Deux clubs de foot ultra puissants, des milliers de lads, des centaines de groupes de rock, chacun étant bien évidemment le meilleur du monde, 9 tonnes de cheveux gras coiffés au bol, un taux de précipitation supérieur à celui de Brest, tout ce beau monde dans une ville historiquement ouvrière et sinistre – et même véritable symbole de l’industrie textile au 19ème siècle. Mais ça, c’était avant l’Haçienda, avant Gary Pallister, avant Simply Red, et avant les Smiths qui furent l’un des groupes les plus influents des années 80.

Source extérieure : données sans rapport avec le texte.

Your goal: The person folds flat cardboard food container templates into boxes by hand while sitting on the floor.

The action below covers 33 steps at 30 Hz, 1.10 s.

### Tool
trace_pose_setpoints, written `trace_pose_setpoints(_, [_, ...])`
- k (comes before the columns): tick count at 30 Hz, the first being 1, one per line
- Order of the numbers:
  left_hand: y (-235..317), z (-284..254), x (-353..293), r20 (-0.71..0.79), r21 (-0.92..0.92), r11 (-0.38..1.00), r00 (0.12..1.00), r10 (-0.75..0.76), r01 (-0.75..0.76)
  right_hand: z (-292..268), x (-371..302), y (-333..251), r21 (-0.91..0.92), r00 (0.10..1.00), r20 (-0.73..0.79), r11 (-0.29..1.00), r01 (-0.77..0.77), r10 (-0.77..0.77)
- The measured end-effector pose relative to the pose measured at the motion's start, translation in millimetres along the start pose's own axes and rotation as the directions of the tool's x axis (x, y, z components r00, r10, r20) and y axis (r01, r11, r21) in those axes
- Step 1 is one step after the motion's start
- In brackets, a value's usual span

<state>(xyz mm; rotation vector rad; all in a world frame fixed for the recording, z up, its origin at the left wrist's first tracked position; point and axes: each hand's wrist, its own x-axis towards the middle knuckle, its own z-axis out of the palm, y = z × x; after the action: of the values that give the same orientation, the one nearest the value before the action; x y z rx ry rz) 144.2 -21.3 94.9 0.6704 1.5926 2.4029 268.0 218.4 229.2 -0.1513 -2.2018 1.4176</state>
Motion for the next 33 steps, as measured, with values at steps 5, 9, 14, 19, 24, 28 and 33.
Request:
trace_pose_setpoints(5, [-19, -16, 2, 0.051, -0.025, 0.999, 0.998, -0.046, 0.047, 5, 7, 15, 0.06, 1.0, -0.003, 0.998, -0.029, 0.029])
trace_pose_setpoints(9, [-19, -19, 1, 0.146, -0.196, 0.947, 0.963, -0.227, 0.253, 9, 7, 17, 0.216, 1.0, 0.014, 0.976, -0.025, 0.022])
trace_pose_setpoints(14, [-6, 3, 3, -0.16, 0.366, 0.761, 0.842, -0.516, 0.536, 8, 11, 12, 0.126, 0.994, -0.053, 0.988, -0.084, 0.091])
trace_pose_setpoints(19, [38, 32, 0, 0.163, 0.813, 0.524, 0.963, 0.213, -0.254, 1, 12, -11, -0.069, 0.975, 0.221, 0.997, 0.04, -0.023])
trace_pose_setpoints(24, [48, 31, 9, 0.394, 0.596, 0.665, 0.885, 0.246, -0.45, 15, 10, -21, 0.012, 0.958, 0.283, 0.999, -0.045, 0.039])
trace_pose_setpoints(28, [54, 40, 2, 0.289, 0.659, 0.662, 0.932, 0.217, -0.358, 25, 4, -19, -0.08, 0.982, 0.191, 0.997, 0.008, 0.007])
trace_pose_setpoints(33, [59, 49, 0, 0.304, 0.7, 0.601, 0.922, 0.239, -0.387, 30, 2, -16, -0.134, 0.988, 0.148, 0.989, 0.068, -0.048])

Originaires de la banlieue de Manchester, les 4 membres des Smiths se démarquaient des groupes hédonistes et superficiels de l’époque (on pense très fort aux clinquants Duran Duran et aux ridicules Spandau Ballet). Le répertoire des Smiths, nom volontairement banal et référence directe à Patti Smith, proposait des titres à la fois drôles, mélancoliques et d’une évidente sincérité.

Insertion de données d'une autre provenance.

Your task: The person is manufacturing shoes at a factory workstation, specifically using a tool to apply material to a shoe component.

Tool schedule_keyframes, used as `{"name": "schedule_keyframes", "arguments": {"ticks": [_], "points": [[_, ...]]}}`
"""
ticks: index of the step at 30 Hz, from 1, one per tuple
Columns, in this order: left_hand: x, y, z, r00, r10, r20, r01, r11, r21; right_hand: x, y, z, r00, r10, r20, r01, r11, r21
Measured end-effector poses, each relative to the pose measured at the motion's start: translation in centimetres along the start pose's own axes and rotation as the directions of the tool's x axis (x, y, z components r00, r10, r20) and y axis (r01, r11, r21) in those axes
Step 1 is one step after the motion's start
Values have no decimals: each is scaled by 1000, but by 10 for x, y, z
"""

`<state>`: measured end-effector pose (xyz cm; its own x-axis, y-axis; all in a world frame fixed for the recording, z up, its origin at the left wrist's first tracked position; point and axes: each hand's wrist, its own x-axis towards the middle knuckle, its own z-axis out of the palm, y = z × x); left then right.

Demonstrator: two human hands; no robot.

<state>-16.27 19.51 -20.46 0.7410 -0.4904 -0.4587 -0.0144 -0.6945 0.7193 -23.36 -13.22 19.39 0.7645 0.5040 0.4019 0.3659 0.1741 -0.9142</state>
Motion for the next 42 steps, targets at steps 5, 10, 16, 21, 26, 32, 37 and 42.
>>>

Morrissey chanteur et leader du groupe désormais séparé s’inscrit dans une lignée de grands paroliers anglais comme Ray Davies des Kinks, David Bowie ou Jarvis Cocker de Pulp après lui… Il s’est payé le luxe de prendre les charts d’assaut avec des thèmes sulfureux rarement employés dans le format traditionnel des chansons pop de 3 minutes : l’activisme végétarien, l’anti-royalisme, l’imagerie homosexuelle ou encore la place de la classe ouvrière dans la société anglaise.

Le Moz à Manchester
Le Moz à Manchester

Une référence plus surprenante revient avec constance dans son univers : le foot.
Difficile d’imaginer le parfait chantre du spleen anglais, icône vivante de la pop culture vider pintes sur pintes dans un bistrot pour mieux encourager Frédéric Piquionne après une volée pas cadrée lors d’un Bolton – Queen Park Rangers. Pourtant, de sa terne jeunesse dans la banlieue ouvrière de Salford où il supportait Manchester United, à sa rencontre récente avec le Bad Boy du foot anglais Joey Barton, en passant par les concerts en tenue complète des Shivas de Los Angeles, il ne reste guère de doute quant à l’intérêt du « Moz » pour le foot. Ou aux mauvais garçons qui essuient leurs crampons sur les autres, au choix.

Sa légendaire fascination pour la violence juvénile, il la porte sur lui, avec ses T-shirts à l’effigie de West Ham, club dont la fierté principale serait d’abriter en son sein les hooligans les plus violents du pays.

Morrissey en short
Life is too short

S’il l’on voulait trouver d’autres connexions entre le sport fétiche de Franck Leboeuf et l’héritier pop d’Oscar Wilde on citerait pêle-mêle des titres tels que « Sweet and Tender Hooligans« ,
« Frankly Mr Shankly » du nom de Bill Shankly célèbre manager de Liverpool, « Munich air disaster » sur le crash aérien faisant disparaitre la jeune et prometteuse équipe de Manchester en 1958 ; ou enfin la photo du joueur anglais Terry Venable tirant la langue en couverture du single Dagenham Dave.

Le foot a donc gardé une place dans la tête et le coeur du chanteur dépressif et lettré. En même temps quel intellectuel aussi sérieux et sage soit-il pourrait rester de marbre devant la grande équipe de Manchester de l’année 99 vainqueurs à l’ultime seconde de la ligue des champions face au Bayern.

A bien y réfléchir le football est l’un des derniers liens de Steven Patrick Morrissey à son milieu ouvrier, prenant ce sport pour ce qu’il est, un mélange de spectacle, de violence, d’esthétisme et de drame. D’ailleurs la partie la plus arty de son public se garde bien de mettre en avant cet intérêt pas très glamour pour le ballon rond. On n’échappe pas à son milieu, du moins pas totalement.